TASK DIRECTIONS: Lines from the one with "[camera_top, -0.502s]" to the end of the material, both included: print them exactly and print nothing else. Omit the pictures.

◇ ◇ ◇ ◇ ◇

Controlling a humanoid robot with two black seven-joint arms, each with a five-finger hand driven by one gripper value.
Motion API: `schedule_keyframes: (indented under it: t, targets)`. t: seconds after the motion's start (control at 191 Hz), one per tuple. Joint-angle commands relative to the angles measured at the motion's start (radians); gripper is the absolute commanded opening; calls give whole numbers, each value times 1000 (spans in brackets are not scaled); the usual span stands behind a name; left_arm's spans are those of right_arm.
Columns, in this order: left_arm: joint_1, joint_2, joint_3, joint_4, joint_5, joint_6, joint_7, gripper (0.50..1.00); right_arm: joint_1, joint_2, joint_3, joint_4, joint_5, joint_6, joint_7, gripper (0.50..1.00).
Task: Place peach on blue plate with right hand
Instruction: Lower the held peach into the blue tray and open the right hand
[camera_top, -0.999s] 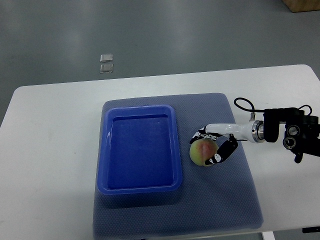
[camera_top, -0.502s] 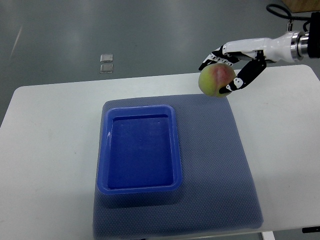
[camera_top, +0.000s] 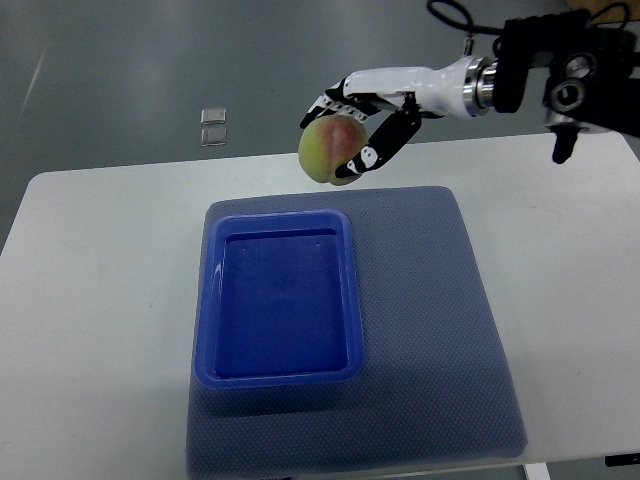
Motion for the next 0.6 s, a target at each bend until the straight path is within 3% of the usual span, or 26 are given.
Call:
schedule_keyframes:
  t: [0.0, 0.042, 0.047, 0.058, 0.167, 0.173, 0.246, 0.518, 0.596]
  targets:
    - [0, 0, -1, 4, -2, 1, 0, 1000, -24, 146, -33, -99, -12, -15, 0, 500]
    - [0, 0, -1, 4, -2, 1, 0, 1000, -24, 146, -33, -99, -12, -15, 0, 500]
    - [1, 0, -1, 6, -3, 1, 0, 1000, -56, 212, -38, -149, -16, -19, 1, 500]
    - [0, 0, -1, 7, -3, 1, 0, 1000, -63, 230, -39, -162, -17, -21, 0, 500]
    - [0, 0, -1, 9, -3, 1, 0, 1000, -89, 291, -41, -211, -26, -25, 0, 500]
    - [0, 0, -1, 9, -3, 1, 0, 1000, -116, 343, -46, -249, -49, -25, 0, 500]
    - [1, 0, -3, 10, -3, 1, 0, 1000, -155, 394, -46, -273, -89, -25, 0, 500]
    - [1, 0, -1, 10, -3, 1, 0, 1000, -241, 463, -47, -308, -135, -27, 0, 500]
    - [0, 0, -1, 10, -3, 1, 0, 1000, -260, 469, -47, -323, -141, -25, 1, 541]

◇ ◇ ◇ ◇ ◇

SOLVED PROBLEM:
[camera_top, -0.502s] 
[camera_top, +0.000s] 
Motion for the next 0.6 s, a target at each bend until the straight path is within 3% of the usual span, or 26 are given.
Call:
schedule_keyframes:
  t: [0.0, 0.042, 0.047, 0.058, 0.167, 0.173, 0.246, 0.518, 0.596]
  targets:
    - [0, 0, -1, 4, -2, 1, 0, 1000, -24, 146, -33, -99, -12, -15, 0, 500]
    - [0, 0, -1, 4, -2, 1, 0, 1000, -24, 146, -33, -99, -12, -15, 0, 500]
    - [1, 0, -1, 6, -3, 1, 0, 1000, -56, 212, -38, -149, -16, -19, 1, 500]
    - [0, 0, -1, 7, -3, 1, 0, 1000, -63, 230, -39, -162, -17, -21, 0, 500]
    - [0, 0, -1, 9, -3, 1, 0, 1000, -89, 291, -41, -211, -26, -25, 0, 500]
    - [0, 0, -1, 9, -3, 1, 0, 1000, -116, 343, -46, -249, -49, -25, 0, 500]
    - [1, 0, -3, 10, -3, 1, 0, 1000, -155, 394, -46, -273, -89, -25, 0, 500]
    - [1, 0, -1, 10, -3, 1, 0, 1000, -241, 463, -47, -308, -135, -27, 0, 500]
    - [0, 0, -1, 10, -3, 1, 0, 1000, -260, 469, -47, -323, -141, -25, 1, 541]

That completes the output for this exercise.